We seek to protect the rights of landowners to maintain and administer their private lands as they see fit, within the bounds of reasonable environmental responsibility and sensitivity.
The rights of Texas landowners are under constant assault. Both environmental extremists and heavy-handed government regulators have made life rather unpleasant for owners of real property. We at the Texas Freedom Foundation do not oppose sensible environmental protection regulations- no one wants to live in a polluted environment. As things have evolved (no pun intended), it is becoming increasingly clear that the hypersensitivity is not in the environment, but in the environmental movement.
Through a maze of permits, fees, and government roadblocks, Texas private property
owners must play "mother-may-I" with the government concerning most improvements they want to make to their land. Often, these well-meaning laws, put in practice, border on the absurd. Take the proposition by one member of the Sierra Club that ranchers should need to obtain a permit to build any, thats right ANY fences on their OWN property. This individual claims that fences are prohibitive of the free roaming of wildlife. Nevermind that even the most sickly Hill Country Whitetail Deer can clear a six foot fence, much less the three-strand fences that most ranchers use within their property. Increasingly, it is becoming obvious that the radical environmentalists are obsessed with power, control, and regulation- more than any conservation efforts.
-The Case of the Golden Cheeked Warbler-
Many Texans know about the strange and sad case of the Golden-Cheeked Warbler.

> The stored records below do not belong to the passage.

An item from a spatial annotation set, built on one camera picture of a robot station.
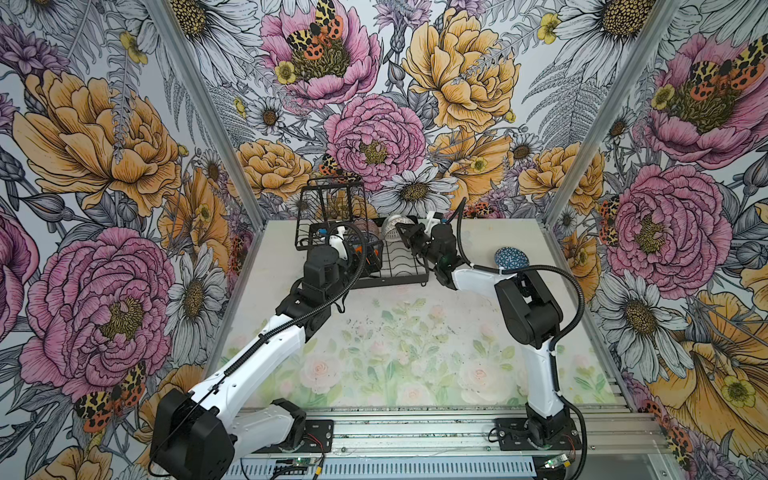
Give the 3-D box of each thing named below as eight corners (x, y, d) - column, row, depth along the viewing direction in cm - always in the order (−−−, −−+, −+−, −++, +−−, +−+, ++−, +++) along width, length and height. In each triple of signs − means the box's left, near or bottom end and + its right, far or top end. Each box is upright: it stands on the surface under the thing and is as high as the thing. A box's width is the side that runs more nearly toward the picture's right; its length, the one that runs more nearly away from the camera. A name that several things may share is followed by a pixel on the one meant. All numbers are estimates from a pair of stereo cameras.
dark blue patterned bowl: (492, 265, 112) (497, 255, 108) (494, 254, 116) (499, 243, 111) (523, 274, 110) (529, 263, 105) (524, 262, 113) (530, 251, 109)
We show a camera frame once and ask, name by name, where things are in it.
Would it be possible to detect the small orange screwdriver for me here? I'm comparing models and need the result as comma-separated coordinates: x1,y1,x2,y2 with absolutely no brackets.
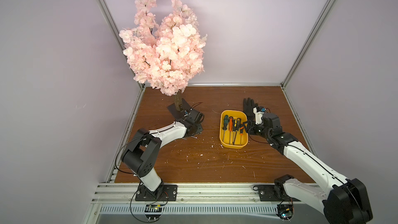
239,123,245,145

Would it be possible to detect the large green black screwdriver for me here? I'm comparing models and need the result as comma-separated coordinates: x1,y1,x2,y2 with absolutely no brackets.
222,115,229,142

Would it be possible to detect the yellow black striped screwdriver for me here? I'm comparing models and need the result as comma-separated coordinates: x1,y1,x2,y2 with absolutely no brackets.
233,118,241,145

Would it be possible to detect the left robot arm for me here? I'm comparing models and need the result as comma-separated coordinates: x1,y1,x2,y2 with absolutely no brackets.
120,108,204,199

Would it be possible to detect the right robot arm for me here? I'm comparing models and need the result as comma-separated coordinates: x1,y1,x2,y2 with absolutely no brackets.
246,109,373,224

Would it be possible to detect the yellow plastic storage box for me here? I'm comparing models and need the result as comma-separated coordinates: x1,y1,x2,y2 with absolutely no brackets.
219,110,248,149

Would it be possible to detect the black work glove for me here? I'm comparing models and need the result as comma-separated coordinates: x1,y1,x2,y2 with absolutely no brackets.
243,97,258,120

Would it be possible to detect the pink artificial blossom tree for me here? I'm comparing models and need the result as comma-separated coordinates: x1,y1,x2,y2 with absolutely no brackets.
119,0,207,100

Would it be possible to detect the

Because of this
one "endangered" species and another bird, Hill Country landowners faced governmental regulation
when it came to cutting cedar and juniper on their lands. The legal and political wranglings of the
Sierra Club speak volumes about their contempt for landowners and lack of knowledge about the
history of the Hill Country.
Over a century ago, when European settlers first came to the Texas Hill Country, one would have been
hard-pressed to find a cedar plant over mid-thigh in height. Though prolific, these plants were
periodically razed by wildfires that spread unchallenged. Needless to say, there were no "cedar trees,"

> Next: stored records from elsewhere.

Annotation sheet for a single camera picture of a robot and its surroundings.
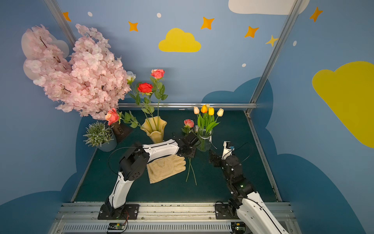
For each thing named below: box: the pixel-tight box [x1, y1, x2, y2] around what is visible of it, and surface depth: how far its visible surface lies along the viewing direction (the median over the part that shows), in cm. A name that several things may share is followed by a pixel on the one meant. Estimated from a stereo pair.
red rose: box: [137, 82, 155, 132], surface depth 82 cm
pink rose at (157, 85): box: [150, 68, 169, 131], surface depth 83 cm
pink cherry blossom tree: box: [25, 24, 132, 121], surface depth 62 cm
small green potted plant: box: [83, 120, 117, 152], surface depth 88 cm
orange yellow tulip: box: [200, 104, 209, 134], surface depth 87 cm
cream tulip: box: [193, 106, 203, 130], surface depth 88 cm
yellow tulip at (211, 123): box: [206, 107, 215, 136], surface depth 86 cm
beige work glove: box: [146, 154, 187, 184], surface depth 92 cm
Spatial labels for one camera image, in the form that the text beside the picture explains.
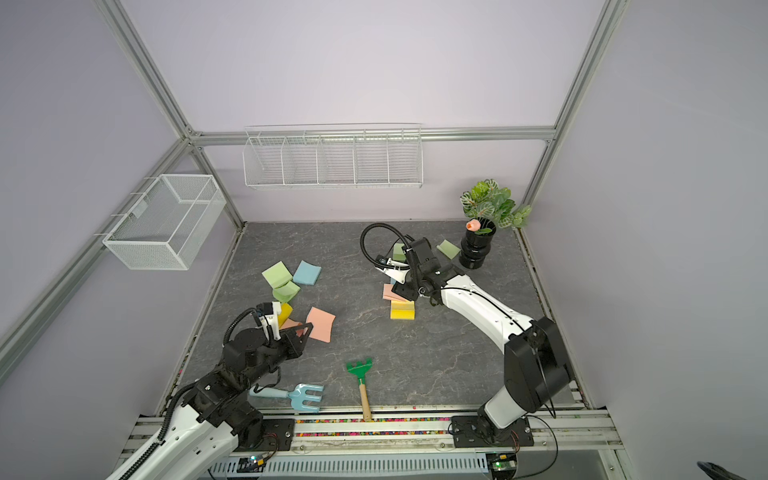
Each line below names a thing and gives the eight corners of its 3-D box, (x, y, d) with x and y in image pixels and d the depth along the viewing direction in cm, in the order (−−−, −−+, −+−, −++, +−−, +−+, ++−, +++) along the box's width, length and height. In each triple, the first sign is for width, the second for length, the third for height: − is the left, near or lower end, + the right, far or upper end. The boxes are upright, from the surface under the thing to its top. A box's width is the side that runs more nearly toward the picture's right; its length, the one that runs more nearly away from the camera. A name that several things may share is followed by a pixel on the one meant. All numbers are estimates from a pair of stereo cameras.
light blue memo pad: (293, 281, 106) (291, 277, 104) (302, 264, 111) (300, 260, 109) (313, 285, 105) (311, 281, 103) (322, 268, 109) (320, 264, 107)
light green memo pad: (274, 290, 103) (272, 286, 101) (263, 276, 107) (261, 272, 105) (294, 277, 106) (292, 274, 104) (283, 264, 110) (281, 260, 108)
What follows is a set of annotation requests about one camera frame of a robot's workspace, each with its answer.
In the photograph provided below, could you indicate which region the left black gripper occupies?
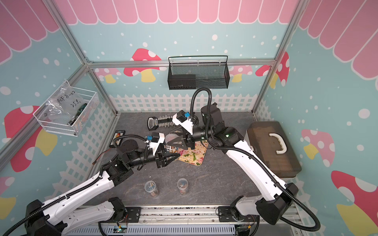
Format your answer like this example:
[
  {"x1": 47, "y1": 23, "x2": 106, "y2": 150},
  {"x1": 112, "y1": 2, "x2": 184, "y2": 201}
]
[{"x1": 128, "y1": 141, "x2": 180, "y2": 169}]

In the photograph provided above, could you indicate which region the clear candy jar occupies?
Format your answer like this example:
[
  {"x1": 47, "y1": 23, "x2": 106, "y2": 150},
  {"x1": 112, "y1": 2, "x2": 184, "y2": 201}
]
[
  {"x1": 165, "y1": 133, "x2": 178, "y2": 151},
  {"x1": 144, "y1": 181, "x2": 159, "y2": 198},
  {"x1": 177, "y1": 178, "x2": 189, "y2": 195}
]

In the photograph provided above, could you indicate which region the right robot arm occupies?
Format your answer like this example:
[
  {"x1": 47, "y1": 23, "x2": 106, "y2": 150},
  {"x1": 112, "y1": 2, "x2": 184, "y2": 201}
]
[{"x1": 167, "y1": 88, "x2": 321, "y2": 232}]

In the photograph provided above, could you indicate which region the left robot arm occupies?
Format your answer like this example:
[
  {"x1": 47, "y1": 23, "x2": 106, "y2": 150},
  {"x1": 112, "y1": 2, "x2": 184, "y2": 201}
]
[{"x1": 4, "y1": 132, "x2": 180, "y2": 236}]

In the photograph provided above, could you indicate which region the floral rectangular tray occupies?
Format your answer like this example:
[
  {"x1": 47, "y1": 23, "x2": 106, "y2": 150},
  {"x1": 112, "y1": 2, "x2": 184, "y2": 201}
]
[{"x1": 177, "y1": 141, "x2": 209, "y2": 166}]

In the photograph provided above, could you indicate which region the black box in basket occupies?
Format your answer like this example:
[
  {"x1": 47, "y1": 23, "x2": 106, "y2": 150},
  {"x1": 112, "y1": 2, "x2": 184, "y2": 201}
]
[{"x1": 168, "y1": 74, "x2": 196, "y2": 90}]

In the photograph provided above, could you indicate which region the brown plastic toolbox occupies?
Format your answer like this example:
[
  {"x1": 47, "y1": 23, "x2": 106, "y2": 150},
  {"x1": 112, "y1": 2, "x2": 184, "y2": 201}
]
[{"x1": 245, "y1": 121, "x2": 302, "y2": 179}]

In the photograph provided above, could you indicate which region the green tool in basket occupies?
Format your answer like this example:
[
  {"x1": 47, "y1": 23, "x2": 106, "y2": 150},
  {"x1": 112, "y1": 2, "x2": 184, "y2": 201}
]
[{"x1": 67, "y1": 103, "x2": 87, "y2": 126}]

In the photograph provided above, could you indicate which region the clear plastic zip bag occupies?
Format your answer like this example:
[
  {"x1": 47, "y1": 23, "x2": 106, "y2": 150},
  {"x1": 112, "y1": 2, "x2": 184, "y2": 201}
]
[{"x1": 43, "y1": 81, "x2": 87, "y2": 123}]

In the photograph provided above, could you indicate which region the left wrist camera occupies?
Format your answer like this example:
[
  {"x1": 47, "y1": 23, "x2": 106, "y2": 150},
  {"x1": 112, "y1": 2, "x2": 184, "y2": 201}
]
[{"x1": 147, "y1": 132, "x2": 165, "y2": 155}]

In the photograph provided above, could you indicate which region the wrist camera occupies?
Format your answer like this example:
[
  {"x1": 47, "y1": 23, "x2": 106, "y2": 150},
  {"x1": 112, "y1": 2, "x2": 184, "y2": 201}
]
[
  {"x1": 172, "y1": 110, "x2": 194, "y2": 135},
  {"x1": 147, "y1": 132, "x2": 165, "y2": 155}
]

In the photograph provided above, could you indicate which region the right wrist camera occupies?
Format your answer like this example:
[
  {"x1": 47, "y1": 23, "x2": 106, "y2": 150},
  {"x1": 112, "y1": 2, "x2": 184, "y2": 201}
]
[{"x1": 172, "y1": 110, "x2": 194, "y2": 135}]

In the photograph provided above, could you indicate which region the black socket holder rail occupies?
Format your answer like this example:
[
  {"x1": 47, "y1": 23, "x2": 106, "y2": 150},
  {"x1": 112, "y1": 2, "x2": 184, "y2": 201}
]
[{"x1": 147, "y1": 116, "x2": 175, "y2": 131}]

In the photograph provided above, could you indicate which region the black wire mesh basket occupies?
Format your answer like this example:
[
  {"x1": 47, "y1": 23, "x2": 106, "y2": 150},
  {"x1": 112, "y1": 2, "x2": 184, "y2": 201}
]
[{"x1": 168, "y1": 55, "x2": 230, "y2": 89}]

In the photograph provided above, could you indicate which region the white wire basket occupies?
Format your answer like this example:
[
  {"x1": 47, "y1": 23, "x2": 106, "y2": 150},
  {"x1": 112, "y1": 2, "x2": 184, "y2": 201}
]
[{"x1": 33, "y1": 81, "x2": 99, "y2": 137}]

they were "cedar bushes" and nothing more. The control of wildfires in the early 20th century was a
windfall for the cedar, and apparently, the Golden-Cheeked Warlber.

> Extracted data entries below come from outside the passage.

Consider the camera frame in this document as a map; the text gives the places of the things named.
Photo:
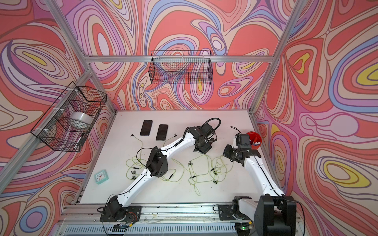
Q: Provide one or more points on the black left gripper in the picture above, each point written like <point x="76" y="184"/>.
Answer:
<point x="207" y="148"/>

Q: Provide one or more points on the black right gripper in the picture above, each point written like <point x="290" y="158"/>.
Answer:
<point x="227" y="153"/>

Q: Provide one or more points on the green earphone cable plug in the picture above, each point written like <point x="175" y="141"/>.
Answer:
<point x="204" y="169"/>

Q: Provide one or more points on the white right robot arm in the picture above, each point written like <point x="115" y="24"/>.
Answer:
<point x="274" y="214"/>

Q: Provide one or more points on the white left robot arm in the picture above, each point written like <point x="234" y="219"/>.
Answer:
<point x="117" y="205"/>

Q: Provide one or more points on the green earphones middle set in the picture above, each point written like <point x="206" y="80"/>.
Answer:
<point x="174" y="170"/>

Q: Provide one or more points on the green earphones set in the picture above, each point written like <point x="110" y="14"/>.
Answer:
<point x="136" y="164"/>
<point x="174" y="170"/>

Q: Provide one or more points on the green earphones left set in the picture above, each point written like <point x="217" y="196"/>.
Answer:
<point x="136" y="164"/>

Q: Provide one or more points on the red plastic cup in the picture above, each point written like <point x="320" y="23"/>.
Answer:
<point x="255" y="140"/>

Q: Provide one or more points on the black smartphone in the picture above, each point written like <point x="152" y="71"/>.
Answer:
<point x="162" y="132"/>

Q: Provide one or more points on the grey-edged smartphone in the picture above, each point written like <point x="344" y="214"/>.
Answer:
<point x="146" y="128"/>

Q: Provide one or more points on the mint alarm clock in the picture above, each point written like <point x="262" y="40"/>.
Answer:
<point x="101" y="177"/>

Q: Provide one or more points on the white tape roll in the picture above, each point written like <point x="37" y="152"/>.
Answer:
<point x="80" y="120"/>

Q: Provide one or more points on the back wire basket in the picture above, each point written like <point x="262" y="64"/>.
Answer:
<point x="181" y="67"/>

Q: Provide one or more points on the wire basket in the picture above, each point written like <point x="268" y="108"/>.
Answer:
<point x="55" y="131"/>
<point x="181" y="67"/>

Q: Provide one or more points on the left wire basket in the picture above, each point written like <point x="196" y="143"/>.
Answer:
<point x="55" y="131"/>

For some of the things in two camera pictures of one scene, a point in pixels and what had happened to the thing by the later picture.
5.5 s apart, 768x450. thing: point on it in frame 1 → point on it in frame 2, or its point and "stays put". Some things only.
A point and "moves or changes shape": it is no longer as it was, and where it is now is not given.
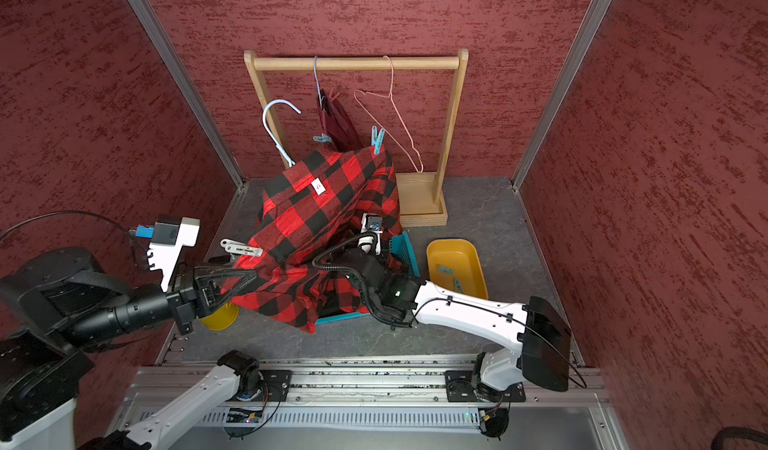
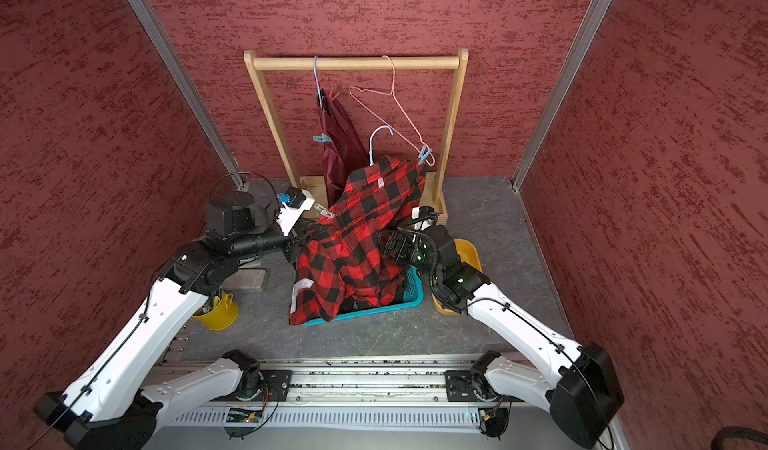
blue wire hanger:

Today, there are thousands of square miles of impenetrable cedar that cover the Texas Hill Country.
Cedar has another use for the Sierra Club, other than the warbler; the cedar burn piles that dot the Hill
Country release "greenhouse gasses," just like the wildfires of centuries past.
Cedar is also a thirsty vegetation. In an era when we are being asked to use 1gpf toilets and let our
lawns die in the summer sun, cedar continues to drink drink drink, and mercy upon anyone who cuts the
stuff down. One member of our group noted that he cut twenty acres of cedar to create a firebreak.
Quite unexpectedly, a number of natural springs began to flow again, absent any rain or other
explanation. Today, the natural stream that has reemerged provides water for cattle and wildlife.
Private property ownership and land rights are the basis of our life as citizens of the United States. The
environment should be protected from wanton abuse and environmental disregard. As our politicians
and bureaucrats continue to legislate people out of their birthright, we recognize that landowners have
a great stake in keeping their land clean and pristine. State and Federal environmental enforcers should
focus on cases of massive industrial pollution and reckless disregard for the environment, and leave
private landowners to manage their lands as they see fit.
The 77th Texas Legislature has within it legislators that have shown their willingness to back the Sierra Club and their anti-people policy. Fort Worth's Lon Burnam is, in the words of one Sierra Club leader, "an old friend" and member of the Texas environmental movement. Being an environmentalist and conservationist is fine, but the Sierra Club has acted consistently against the lawful private property owners of Texas. (Though this is not surprising, because Burnam has received some of the lowest ratings in the history of the Texas Freedom Foundation for supporting our values.)
There are ways to promote the greater good for business, individual liberties, and the environment. The path that the Lone Star Sierra Club and other radical environmentalists have taken obviously places the interests of the Golden-Cheeked Warbler over the rights of lawful landowners. It is time to bring sanity back to environmental and private property policy.